When in Medieval England, Bill and Ted try on suits of armour and during a play fight with swords, Ted is knocked down a set of stairs. Bill rushes to him but stops when he sees a man run the armour through with a sword. He is devastated and briefly grieves the loss of his friend, however all is not as it seems and the scene quickly becomes light-hearted again.

While still in Medieval England, a man comes across Bill and Ted and orders others to ‘Put them in the Iron Maiden!’, the pair believe this to be a reference to the Heavy Metal group but their excitement is short-lived when the man says ‘Execute them!’. They are placed on a platform, about to have their heads chopped off; they are afraid but not overly distressed and again, this level of tension is brief, making way for more comedy.

Joan of Arc goes to pray in a church and the time travelling phone booth turns up in front of her, it is implied that she believes this to be a religious experience with Ted holding his hand out in the same pose as Michelangelo’s ‘Creation of Adam’, she takes his hand and is added to the collection of historical figures the two have. While this is slightly blasphemous, it is very mild and nothing of the sort is mentioned again.

Genghis Khan is first seen taking a large bite out of a hunk of meat, he then immediately throws himself on top of a concubine while still chewing his food and forcibly kisses her. He is distracted and moves away from the woman when Bill and Ted turn up.

CAN I SEE A CLIP?
VERDICT: IS BILL & TED’S EXCELLENT ADVENTURE FOR KIDS?

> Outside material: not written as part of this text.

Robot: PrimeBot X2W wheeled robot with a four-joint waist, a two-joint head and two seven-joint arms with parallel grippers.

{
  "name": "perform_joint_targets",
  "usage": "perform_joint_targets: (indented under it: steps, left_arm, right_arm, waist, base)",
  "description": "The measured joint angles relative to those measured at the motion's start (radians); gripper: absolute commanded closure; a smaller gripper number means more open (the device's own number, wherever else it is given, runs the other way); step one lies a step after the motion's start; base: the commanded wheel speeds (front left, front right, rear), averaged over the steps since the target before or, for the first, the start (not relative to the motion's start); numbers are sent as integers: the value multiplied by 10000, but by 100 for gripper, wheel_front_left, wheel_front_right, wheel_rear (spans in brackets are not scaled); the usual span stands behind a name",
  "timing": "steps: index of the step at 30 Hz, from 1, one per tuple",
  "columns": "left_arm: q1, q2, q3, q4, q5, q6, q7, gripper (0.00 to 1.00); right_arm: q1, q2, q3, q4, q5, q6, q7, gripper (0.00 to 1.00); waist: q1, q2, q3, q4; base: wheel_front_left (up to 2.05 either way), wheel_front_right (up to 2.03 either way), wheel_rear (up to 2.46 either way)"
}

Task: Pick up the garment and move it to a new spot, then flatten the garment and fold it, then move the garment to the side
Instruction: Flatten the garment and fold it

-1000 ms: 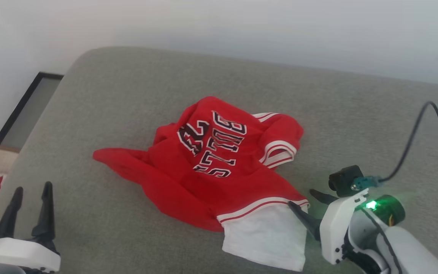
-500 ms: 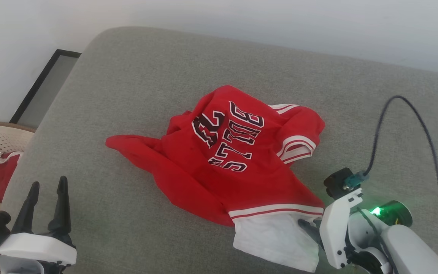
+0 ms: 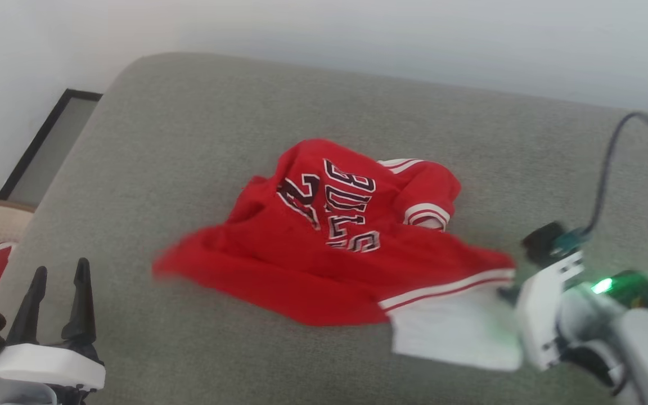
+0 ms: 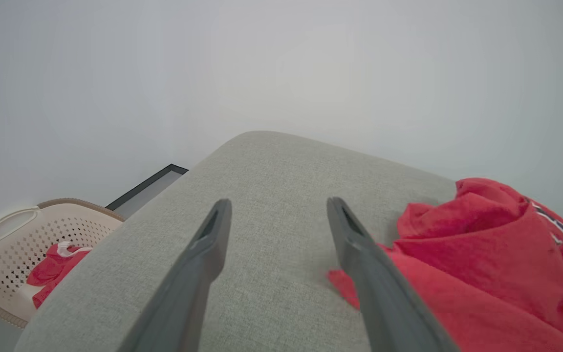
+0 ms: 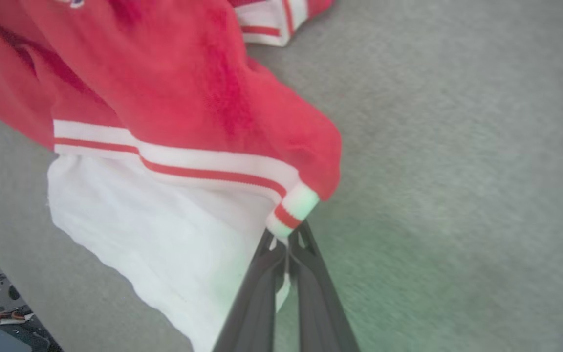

The story may be shallow, the characters may not have much depth and there may be numerous plot holes but ‘Bill & Ted’s Excellent Adventure’ is such a fantastically heart-warming movie that it’s practically impossible not to enjoy it. With some mild innuendo and infrequent cursing, we feel this movie is appropriate for kids aged 6 and over.

  • Violence: 1/5
  • Emotional Distress: 1/5 (any emotional distress is always brief and quickly followed by comedy and/or excitement)
  • Fear Factor: 1/5 (the scene where Bill and Ted are almost executed becomes a little tense)
  • Sexual Content: 2/5 (Bill has a poster on his bedroom wall of a young woman in a dress which is both low-cut and short)
  • Bad Language: 2/5 (after a friendly reunion involving a hug, Bill and Ted pull away quickly in embarrassment and the call each other ‘Fag!’ Napoleon loses a bowling game and repeatedly shouts ‘Merde!’, subtitles translate this into English as ‘Shit!’. Bill angrily calls someone a ‘Medieval dickweed’)
  • Dialogue: 1/5
  • Other Notes: Deals with themes of friendship, following your dreams, not taking life too seriously, determination to succeed, time travel, history, divorce, parental pressure, and the healing power of music.